If a line in the records below contains the word "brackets", copy it.

Dataset extract section start

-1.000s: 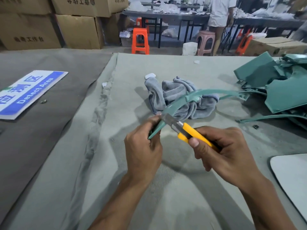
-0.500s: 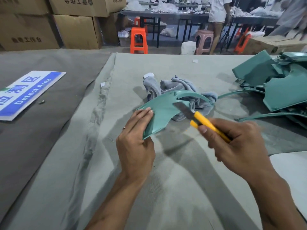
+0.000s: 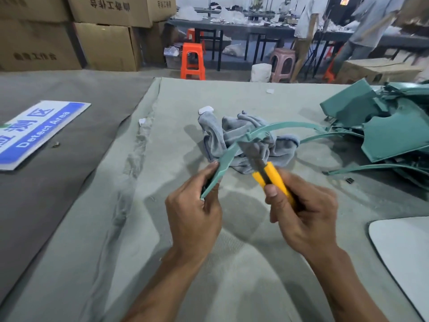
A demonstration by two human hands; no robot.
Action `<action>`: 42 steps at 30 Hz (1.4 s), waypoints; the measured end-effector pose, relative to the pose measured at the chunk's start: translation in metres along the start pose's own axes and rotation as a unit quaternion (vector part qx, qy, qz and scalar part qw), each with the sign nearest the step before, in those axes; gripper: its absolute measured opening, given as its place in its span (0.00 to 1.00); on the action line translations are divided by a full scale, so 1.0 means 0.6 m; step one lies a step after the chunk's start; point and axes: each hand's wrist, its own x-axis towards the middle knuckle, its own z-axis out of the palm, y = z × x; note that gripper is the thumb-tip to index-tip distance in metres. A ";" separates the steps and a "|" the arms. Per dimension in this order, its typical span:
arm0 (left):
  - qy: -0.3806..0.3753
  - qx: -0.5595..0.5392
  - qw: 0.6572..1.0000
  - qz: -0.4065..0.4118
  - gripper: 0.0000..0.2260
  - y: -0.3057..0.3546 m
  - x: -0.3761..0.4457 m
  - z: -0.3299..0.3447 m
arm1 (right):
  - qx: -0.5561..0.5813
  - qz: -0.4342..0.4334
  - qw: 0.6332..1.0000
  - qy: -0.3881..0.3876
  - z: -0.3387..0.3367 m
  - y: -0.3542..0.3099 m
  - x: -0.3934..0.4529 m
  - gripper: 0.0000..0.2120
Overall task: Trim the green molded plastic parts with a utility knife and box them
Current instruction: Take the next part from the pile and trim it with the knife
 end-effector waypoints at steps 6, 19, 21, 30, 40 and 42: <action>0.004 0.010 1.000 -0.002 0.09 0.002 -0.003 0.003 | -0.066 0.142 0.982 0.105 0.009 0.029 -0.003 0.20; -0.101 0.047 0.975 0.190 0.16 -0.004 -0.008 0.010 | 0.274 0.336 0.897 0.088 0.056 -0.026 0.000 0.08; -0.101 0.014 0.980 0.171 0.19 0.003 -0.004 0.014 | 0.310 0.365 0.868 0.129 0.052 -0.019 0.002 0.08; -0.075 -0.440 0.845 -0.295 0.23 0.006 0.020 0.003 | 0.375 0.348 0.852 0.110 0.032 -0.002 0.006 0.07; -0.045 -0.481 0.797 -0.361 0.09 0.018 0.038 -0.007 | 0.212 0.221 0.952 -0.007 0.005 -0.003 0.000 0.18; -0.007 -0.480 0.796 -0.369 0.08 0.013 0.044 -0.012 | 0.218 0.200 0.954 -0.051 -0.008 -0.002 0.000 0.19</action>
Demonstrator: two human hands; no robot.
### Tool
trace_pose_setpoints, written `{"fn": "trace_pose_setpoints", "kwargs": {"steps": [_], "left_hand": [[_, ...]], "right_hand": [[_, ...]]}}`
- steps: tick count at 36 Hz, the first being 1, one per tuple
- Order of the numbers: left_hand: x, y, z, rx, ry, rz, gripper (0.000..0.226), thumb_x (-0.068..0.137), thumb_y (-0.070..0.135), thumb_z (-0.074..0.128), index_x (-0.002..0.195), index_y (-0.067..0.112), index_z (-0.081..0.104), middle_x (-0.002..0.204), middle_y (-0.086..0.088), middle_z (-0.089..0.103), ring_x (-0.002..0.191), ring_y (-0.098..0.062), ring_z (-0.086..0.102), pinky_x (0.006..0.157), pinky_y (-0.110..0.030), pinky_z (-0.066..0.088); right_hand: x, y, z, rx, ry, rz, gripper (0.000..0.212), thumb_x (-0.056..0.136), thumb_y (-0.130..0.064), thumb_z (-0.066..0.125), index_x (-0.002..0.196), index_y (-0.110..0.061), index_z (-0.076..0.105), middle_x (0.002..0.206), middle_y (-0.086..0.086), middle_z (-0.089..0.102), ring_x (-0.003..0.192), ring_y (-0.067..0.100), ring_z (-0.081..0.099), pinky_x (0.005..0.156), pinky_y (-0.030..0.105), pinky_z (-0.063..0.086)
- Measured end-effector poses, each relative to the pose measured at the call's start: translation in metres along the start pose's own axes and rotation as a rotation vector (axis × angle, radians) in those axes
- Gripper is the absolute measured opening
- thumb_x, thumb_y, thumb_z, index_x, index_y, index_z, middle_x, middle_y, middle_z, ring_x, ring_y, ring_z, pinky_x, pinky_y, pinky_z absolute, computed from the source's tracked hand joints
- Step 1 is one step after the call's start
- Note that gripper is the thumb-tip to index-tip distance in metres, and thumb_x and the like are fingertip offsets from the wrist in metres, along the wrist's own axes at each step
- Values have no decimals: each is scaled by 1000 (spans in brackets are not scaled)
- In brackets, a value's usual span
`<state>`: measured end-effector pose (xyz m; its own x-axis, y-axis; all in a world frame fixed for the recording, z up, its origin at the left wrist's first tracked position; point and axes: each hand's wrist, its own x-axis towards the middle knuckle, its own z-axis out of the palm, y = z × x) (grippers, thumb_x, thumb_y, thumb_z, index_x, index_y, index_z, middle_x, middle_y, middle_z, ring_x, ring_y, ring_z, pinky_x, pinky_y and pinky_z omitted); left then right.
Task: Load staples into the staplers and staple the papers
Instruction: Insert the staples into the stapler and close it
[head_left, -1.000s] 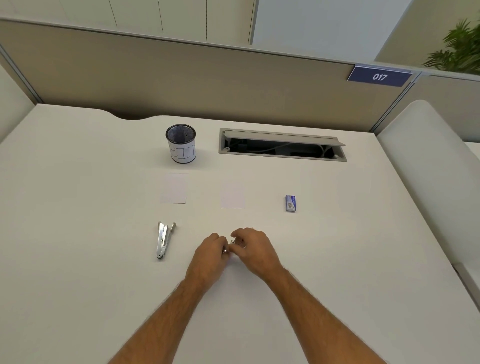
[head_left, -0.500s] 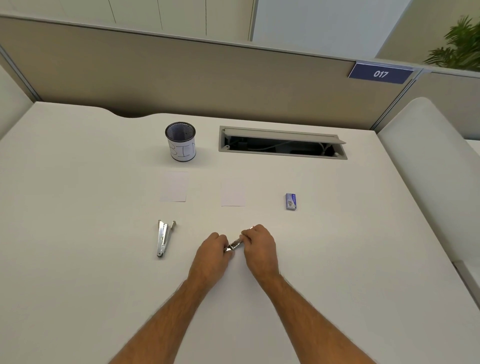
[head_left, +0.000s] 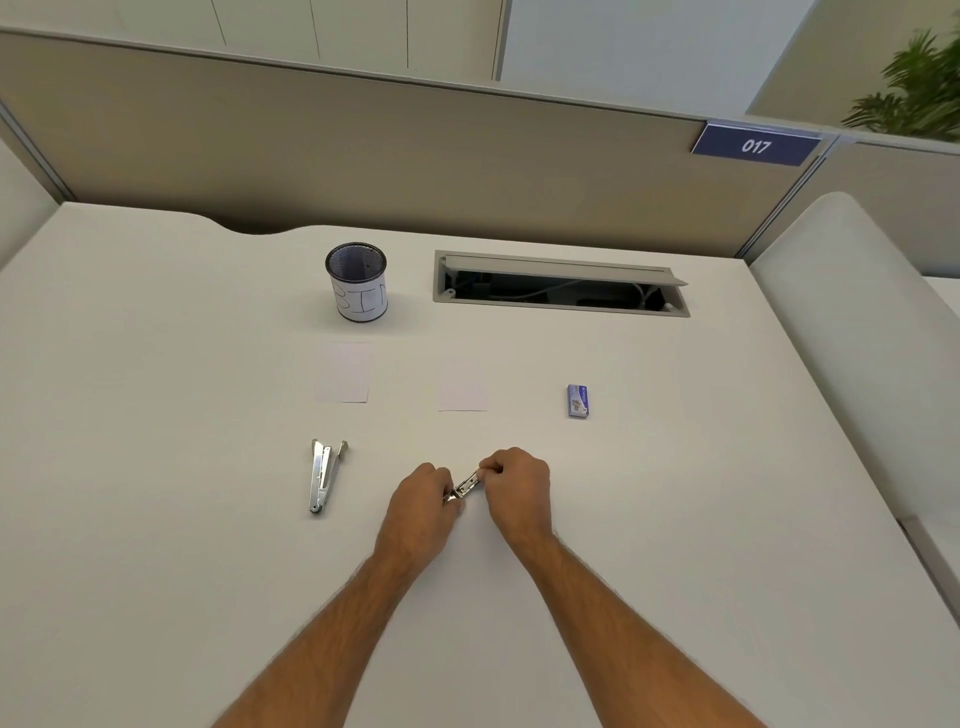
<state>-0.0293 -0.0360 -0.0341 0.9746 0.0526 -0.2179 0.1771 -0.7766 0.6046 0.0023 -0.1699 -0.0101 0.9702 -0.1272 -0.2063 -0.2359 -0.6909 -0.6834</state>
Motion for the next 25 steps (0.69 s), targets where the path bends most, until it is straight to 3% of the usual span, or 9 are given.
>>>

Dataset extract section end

** Written answer **
- Values have no decimals: each is scaled by 1000 (spans in brackets are not scaled)
- In brackets, a value's usual span

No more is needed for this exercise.